At the Pen d’Oreille the party divided, four crossing the river for the Coeur d’Alene valley, and the other four following the river to its junction with the Columbia at Fort Sheppard.  These poor fellows after five or six weeks fearful hardships, suffering of privation, managed to get through by the aid of friendly Indians, but in a terrible exhausted condition.  The other four met with no special difficulty through the Coeur d’Alene mountain and valley to Spokane river, except through scarcity of food.  An Indian or two were found at the Roman Catholic mission, but the father was away and nothing could be obtained.

NEITHER WHITES NOR RED MEN

 were met on the Spokane, and the stream was struck only a dozen or so small boney fish were left.  Without the means now of killing game or catching fish the conditions of this small company was by no means enviable at a distance still of 75 or 100 miles from the Columbia and civilization.  A day spent not far from where the city of Spokane Falls is now located a day spent hunting the two ponies that were left did not improve the situation.  Next evening at dark the newly made military road to Colville was reached and the party camped on very short commons.  One of them while out in the early morning found a bonanza in a handful or two of dried salmon skins in a recent Indian campground, and with these he continued on through the night to Colville.  On the afternoon the next day (Sunday) he reached a settler’s house more dead than alive, but a hearty meal of newly baked bread and rashers of bacon soon resucitated him. 

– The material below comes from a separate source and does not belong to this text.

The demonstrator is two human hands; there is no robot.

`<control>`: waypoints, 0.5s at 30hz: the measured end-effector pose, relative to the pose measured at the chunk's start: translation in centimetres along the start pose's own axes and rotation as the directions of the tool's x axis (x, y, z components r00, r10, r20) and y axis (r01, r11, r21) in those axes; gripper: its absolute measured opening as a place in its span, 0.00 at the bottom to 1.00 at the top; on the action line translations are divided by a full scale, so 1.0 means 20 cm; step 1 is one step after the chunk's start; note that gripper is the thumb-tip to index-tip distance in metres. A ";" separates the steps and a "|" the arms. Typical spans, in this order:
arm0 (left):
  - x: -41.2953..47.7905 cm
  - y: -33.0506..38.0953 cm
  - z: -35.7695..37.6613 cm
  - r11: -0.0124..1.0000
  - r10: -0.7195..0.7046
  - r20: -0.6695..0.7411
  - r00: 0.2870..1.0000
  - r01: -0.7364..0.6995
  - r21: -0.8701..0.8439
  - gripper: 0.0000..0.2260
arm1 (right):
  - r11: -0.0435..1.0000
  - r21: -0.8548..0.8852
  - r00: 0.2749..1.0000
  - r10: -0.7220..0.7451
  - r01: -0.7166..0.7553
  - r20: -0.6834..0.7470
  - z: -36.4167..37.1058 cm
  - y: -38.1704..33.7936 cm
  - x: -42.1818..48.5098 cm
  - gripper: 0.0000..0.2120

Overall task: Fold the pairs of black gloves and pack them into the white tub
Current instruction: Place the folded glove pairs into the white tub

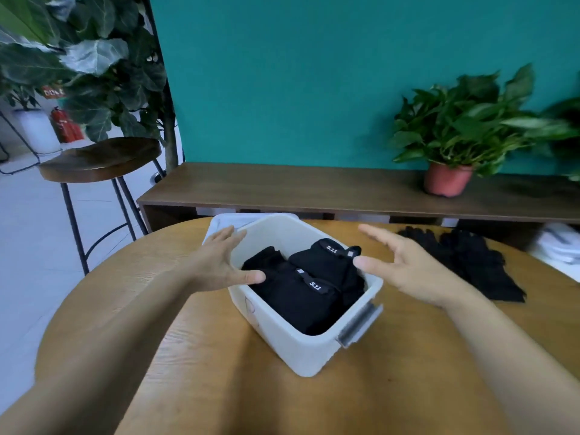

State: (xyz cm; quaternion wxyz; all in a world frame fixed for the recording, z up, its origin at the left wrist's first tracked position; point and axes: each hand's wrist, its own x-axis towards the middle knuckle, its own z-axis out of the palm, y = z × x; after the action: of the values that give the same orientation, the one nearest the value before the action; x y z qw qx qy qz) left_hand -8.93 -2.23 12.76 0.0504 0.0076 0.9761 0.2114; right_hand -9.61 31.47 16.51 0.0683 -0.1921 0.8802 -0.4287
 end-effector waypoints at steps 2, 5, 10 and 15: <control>-0.01 0.00 0.02 1.000 0.002 0.047 0.999 -0.003 0.017 0.71 | 0.998 0.017 0.997 0.065 -0.064 -0.045 0.09 0.05 -0.10 0.40; -0.03 0.01 0.04 0.999 -0.009 0.032 0.999 0.008 0.035 0.70 | 0.986 0.110 0.984 0.134 -0.122 -0.117 0.25 0.07 -0.17 0.45; -0.12 0.02 0.10 0.997 -0.074 -0.076 0.994 0.074 0.000 0.67 | 0.979 0.163 0.945 0.163 -0.121 -0.283 0.47 0.02 -0.15 0.40; -0.24 0.04 0.19 0.985 -0.165 -0.276 0.947 0.174 0.008 0.63 | 0.993 0.056 0.953 0.113 -0.101 -0.282 0.46 0.08 -0.03 0.40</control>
State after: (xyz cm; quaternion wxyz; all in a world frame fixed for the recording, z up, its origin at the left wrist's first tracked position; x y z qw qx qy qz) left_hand -3.73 -0.13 10.21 -0.0676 -0.1047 0.9740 0.1894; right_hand -6.94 25.89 9.57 -0.0318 -0.0791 0.8809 -0.4655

Being informed that a pack train was preparing to leave at Fort Colville for the Similkameen mines on the following day, an effort had to be made to reach this post, some twenty miles distant, in time to avail himself of this chance of getting to Victoria, Kamloops and the Fraser.  Going through the “garrison town,” as it was then called, made up of a company of United States troops under canvas, he was the “observed of all observers.”  One of the “boys in blue” wanted to know who the overlander’s hatter was, for nothing was left but the rim of what was a decent piece of head gear six months previously.  Another was anxious to ascertain where his boots were made, as his only pedal protections were rawhide and mocassins of his own manufacture.  A third was interested in the garment that had once been a pair of tweed pantaloons, but of which nothing was left below the knee, and indeed not very much above.  A couple of shirts doing duty (all his stock) were minus sleeves.  The front and back of vest were fastened together with buffalo thong.  Coat wanting, having been long since traded off to an Indian for something to eat.  An old Scotch plaid overall did yoeman’s service as a protection against almost zero weather.  Thus clothed, or partly so, the overlander reached Fort Colville that Guy Fawkes Day in ’59.

Weather set in too severe for the Similkameen route, and the rest of the trip had to be made by land, as the Columbia was frozen down to Vancouver, Wash.  Crossing the Cascades in those days with zero weather or below, with few settlers en route, and bad roads, or no roads at all, was anything but agreeable work.  It was finally accomplished, however, and the overland journey ended, having occupied nearly eight months of which more than five were spent in actual travel.

 

Reprinted from The Colonist, January 1, 1890.
John Jessop died in Victoria on March 30, 1901, at the age of 72.